This program trains hundreds of young right-wing political activists each year and connects them to other parts of the right-wing infrastructure that has been created to change American law and society and that the billionaire Koch brothers have helped build. (CMD, in conjunction with the Nation, has detailed the long relationship between the Kochs’ ideological agenda and ALEC.)
Together with its ties to ALEC, the Heritage Foundation, and major right-wing funders like the Bradley Foundation, SPN’s alliances and “troublemaking” activities enable it to be a major force for privatization and pro-corporate ideology in all 50 states.
9) “A SPECIAL-INTEREST, BIG BUSINESS LOBBING GROUP?”

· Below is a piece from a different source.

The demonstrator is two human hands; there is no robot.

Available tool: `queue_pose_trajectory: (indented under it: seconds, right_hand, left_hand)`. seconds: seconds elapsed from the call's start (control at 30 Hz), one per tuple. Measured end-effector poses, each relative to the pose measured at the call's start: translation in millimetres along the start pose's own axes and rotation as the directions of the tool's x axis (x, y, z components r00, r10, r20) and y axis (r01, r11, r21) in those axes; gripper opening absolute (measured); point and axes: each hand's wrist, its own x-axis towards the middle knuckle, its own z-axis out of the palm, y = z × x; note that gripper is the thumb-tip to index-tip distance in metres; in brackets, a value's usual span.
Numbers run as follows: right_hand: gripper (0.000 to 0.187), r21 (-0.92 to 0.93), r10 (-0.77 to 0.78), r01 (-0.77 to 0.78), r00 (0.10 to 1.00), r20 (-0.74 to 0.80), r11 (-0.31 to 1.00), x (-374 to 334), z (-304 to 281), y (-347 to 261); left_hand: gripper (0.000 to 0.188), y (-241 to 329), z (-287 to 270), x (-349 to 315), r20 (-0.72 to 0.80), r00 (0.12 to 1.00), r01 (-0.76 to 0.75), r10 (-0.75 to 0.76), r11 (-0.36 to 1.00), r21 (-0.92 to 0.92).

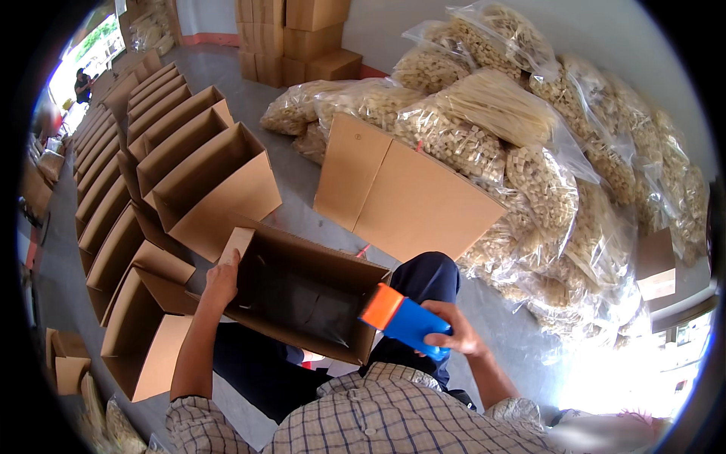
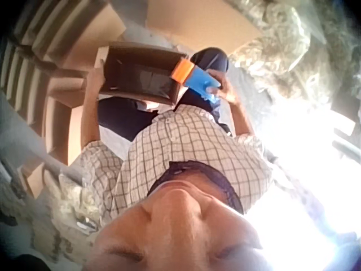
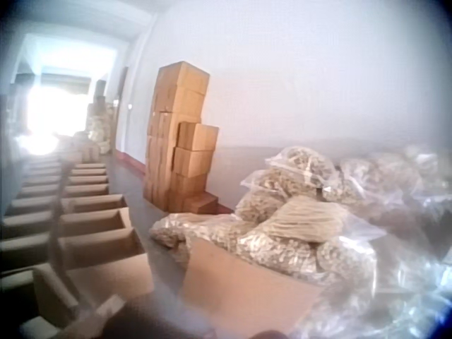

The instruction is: The person assembles cardboard boxes by hand and using a tape dispenser, folding the flaps and applying tape to the bottom of several boxes sequentially in a warehouse setting.

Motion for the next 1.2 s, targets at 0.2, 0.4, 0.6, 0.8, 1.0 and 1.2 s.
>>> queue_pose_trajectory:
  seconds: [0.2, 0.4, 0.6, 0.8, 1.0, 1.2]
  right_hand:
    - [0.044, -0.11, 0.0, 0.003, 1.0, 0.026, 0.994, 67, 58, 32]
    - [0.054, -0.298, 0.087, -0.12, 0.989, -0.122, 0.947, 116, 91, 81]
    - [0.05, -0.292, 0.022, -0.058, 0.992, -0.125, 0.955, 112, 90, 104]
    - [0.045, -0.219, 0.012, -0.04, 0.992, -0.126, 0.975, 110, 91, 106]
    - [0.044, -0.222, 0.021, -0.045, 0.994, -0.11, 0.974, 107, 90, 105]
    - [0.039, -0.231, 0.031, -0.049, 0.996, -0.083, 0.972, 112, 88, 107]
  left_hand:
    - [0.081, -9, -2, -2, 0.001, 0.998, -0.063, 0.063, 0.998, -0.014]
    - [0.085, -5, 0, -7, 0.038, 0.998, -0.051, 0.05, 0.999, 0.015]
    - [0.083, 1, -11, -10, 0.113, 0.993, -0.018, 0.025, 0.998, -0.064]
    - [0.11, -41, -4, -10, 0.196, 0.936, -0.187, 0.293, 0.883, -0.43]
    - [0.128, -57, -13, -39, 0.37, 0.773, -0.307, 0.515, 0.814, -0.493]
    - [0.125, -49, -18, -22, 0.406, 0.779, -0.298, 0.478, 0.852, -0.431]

Although many SPN affiliates do not register key employees who contact legislators about bills as lobbyists, many SPN members advance legislation through ALEC and outside of ALEC. Open records documents obtained from legislatures shows how some SPN-affiliates employees are in regular communication with legislators and have exerted a strong influence on state laws.
The way in which some of these laws do not advance a “socially” conservative agenda but instead push forward a legal agenda consistent with the wish list of some of the biggest corporations in the country has raised concerns among some.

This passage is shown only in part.